### What is being asked
Please give again, word for word, the lines that lie between the start of the listing below and the line with "Could you please provide the mask of the small", both included.

Listed records section start

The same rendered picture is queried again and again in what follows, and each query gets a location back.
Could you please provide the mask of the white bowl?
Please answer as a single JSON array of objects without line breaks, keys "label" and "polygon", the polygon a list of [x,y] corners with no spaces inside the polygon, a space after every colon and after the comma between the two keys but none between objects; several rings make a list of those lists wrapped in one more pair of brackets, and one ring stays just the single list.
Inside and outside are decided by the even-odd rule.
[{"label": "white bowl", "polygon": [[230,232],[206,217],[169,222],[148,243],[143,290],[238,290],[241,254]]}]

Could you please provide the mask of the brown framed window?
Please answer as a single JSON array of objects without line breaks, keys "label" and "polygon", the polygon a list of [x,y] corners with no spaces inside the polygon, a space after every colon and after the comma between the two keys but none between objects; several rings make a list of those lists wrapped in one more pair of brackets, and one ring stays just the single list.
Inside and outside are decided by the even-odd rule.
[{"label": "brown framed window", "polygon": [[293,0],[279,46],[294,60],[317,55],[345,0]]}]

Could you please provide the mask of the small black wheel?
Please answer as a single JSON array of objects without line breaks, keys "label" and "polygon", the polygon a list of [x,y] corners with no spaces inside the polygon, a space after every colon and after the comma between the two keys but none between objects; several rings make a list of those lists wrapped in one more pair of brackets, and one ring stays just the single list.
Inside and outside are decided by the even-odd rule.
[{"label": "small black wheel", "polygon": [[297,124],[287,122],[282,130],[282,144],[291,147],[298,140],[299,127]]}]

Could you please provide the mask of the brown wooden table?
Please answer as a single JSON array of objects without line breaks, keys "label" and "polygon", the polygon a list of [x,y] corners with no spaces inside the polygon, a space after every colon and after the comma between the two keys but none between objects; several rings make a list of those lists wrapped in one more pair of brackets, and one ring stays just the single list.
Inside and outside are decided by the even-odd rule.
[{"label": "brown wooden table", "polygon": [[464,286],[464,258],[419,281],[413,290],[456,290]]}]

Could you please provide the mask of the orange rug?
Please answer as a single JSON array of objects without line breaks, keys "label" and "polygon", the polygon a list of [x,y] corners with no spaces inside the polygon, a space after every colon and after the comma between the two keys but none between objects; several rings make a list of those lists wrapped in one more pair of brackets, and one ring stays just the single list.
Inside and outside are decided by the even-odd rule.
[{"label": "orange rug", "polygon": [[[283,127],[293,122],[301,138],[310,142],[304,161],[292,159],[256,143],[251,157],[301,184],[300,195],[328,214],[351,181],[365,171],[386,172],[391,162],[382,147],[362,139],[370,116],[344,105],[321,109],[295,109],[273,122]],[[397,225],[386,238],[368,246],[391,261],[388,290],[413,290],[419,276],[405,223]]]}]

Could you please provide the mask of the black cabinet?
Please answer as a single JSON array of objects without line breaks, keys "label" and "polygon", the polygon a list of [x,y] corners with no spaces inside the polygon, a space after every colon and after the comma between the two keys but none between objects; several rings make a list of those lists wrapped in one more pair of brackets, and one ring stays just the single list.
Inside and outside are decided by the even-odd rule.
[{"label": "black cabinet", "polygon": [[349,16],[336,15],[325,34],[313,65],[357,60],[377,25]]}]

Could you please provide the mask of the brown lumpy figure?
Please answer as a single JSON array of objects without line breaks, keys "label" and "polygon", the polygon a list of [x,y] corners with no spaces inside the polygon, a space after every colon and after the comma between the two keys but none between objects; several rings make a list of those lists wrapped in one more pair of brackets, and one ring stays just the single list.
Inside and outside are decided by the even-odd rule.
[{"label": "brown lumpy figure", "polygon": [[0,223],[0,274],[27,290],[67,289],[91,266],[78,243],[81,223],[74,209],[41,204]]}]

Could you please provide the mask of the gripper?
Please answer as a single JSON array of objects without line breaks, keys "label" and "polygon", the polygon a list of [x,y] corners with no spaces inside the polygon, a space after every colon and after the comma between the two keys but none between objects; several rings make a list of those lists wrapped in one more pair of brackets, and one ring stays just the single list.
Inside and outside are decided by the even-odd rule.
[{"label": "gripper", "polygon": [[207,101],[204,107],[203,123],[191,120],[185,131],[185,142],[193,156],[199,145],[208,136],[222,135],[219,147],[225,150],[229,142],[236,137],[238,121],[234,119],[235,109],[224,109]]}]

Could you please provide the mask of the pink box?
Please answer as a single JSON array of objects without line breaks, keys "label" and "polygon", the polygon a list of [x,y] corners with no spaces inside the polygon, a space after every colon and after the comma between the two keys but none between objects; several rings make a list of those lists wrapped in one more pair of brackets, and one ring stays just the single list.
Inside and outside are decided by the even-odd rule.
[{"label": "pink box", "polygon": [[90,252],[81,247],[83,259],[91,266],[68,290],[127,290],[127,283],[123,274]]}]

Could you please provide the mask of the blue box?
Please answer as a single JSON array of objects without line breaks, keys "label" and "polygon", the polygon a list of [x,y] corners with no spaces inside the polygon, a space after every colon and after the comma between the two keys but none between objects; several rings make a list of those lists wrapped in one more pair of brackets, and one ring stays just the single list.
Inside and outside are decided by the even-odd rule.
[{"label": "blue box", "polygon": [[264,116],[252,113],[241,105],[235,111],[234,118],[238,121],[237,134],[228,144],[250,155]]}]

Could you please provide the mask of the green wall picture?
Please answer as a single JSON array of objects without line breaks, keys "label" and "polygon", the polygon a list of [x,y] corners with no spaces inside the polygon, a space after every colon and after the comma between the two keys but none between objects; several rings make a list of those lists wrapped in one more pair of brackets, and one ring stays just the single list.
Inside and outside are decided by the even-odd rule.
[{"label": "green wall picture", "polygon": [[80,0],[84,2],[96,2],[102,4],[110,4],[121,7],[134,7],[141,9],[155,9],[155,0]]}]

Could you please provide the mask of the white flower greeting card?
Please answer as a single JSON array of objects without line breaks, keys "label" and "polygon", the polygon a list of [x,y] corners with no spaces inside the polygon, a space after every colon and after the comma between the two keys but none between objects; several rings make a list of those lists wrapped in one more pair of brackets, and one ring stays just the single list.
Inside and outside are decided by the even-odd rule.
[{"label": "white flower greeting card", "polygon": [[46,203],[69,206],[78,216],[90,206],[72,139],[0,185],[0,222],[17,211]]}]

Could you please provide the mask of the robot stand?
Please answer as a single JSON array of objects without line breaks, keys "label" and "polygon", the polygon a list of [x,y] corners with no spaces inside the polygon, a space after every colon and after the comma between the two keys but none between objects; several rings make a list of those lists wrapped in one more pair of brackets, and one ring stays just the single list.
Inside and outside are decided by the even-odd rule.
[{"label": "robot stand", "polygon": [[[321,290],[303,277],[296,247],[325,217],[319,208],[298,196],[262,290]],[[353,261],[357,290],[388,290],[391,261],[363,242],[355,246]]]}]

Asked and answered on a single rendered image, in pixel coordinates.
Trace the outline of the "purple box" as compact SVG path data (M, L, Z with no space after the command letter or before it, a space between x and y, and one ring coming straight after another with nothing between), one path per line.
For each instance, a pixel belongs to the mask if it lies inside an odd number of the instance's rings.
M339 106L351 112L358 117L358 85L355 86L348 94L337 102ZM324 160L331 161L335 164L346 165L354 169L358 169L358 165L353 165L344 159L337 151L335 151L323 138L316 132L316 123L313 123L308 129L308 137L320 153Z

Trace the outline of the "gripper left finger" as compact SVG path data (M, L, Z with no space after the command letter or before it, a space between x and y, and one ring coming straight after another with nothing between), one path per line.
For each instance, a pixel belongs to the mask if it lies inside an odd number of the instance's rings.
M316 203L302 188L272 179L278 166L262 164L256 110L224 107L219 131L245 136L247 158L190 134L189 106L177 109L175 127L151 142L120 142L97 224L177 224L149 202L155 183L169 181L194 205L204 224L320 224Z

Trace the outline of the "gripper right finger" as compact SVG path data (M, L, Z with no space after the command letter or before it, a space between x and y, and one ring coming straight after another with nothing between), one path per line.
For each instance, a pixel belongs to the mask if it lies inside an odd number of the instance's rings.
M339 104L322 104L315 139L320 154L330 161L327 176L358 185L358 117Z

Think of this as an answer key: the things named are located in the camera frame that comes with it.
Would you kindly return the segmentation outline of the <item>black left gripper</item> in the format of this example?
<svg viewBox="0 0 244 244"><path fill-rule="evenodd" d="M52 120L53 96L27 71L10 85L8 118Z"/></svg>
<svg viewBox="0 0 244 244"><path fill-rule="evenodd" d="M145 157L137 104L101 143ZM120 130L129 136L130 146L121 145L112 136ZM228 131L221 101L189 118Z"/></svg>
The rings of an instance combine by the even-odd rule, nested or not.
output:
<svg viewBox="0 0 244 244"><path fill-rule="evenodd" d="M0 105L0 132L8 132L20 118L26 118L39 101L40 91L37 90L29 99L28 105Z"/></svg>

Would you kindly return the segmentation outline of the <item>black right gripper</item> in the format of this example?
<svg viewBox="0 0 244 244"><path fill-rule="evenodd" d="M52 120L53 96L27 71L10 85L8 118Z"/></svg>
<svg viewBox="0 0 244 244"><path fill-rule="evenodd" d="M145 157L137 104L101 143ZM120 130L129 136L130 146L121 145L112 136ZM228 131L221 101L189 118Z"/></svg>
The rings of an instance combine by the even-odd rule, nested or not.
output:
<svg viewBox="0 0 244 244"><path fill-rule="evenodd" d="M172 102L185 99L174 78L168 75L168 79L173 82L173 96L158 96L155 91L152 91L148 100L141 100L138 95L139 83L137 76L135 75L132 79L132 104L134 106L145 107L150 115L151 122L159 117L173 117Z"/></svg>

Listed records section end

### Exercise response
The same rendered picture is queried again and again in what follows, and each query gets a location back.
Could you please provide the mask of the white bowl?
Please answer as a single JSON array of objects without line breaks, keys "label" and "polygon", the polygon a list of [x,y] corners with no spaces inside the polygon, a space after every colon and after the comma between the two keys but none between objects; several rings make a list of those lists wrapped in one more pair of brackets, and one ring stays just the single list.
Inside and outside are decided by the even-odd rule.
[{"label": "white bowl", "polygon": [[230,232],[206,217],[169,222],[148,243],[143,290],[238,290],[241,254]]}]

Could you please provide the mask of the brown framed window?
Please answer as a single JSON array of objects without line breaks, keys "label" and "polygon", the polygon a list of [x,y] corners with no spaces inside the polygon, a space after every colon and after the comma between the two keys but none between objects; several rings make a list of those lists wrapped in one more pair of brackets, and one ring stays just the single list.
Inside and outside are decided by the even-odd rule.
[{"label": "brown framed window", "polygon": [[293,0],[279,46],[294,60],[317,55],[345,0]]}]

Could you please provide the mask of the small black wheel?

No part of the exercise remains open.